YOUR OBJECTIVE » Write out again, exactly, the lines below starting at the one with "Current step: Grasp" and ending at the one with "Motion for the".
COLLECTED MATERIAL Block Start
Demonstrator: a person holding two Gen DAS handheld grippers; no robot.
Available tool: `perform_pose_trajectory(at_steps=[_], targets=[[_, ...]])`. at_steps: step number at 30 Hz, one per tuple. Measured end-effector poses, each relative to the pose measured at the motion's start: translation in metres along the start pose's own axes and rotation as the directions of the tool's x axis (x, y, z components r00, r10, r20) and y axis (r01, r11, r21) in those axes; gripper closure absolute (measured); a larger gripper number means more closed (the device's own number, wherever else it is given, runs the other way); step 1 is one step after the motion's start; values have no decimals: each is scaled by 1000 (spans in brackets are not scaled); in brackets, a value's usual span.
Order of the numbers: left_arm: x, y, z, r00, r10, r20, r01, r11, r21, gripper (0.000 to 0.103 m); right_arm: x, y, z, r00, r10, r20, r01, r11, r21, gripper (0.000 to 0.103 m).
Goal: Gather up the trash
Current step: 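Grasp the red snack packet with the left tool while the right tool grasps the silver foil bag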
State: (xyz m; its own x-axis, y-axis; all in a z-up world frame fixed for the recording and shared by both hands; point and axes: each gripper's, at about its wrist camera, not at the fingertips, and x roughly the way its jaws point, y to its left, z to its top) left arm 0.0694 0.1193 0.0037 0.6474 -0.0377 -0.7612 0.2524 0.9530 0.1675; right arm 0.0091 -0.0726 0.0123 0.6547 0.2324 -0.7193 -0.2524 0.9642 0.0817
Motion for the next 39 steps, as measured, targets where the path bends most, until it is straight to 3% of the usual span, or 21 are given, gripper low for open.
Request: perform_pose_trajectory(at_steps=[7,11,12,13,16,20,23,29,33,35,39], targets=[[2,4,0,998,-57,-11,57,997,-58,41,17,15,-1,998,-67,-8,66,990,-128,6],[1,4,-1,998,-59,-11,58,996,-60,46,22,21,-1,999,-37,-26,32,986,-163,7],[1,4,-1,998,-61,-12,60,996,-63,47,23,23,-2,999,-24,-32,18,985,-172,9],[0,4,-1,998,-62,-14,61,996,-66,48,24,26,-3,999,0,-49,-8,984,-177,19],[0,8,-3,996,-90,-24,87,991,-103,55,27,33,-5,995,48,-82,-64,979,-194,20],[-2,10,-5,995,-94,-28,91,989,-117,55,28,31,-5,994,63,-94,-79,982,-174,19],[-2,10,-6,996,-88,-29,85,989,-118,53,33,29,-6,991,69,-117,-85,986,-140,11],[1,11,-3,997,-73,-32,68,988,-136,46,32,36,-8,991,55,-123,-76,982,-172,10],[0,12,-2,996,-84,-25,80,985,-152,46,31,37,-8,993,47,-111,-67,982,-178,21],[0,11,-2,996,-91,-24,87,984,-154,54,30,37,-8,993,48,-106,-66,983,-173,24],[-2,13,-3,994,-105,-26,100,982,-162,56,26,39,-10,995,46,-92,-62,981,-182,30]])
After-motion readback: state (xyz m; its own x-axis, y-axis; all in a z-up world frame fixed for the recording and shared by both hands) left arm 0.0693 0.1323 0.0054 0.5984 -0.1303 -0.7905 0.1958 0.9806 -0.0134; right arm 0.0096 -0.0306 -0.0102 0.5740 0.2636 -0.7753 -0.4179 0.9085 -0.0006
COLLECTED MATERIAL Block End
RESULT »
Current step: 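Grasp the red snack packet with the left tool while the right tool grasps the silver foil bag
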State: (xyz m; its own x-axis, y-axis; all in a z-up world frame fixed for the recording and shared by both hands; point and axes: each gripper's, at about its wrist camera, not at the fingertips, and x roughly the way its jaws point, y to its left, z to its top) left arm 0.0694 0.1193 0.0037 0.6474 -0.0377 -0.7612 0.2524 0.9530 0.1675; right arm 0.0091 -0.0726 0.0123 0.6547 0.2324 -0.7193 -0.2524 0.9642 0.0817
Motion for the next 39 steps, as measured, targets where the path bends most, until it is straight to 3% of the usual span, or 21 are given, gripper low for open.

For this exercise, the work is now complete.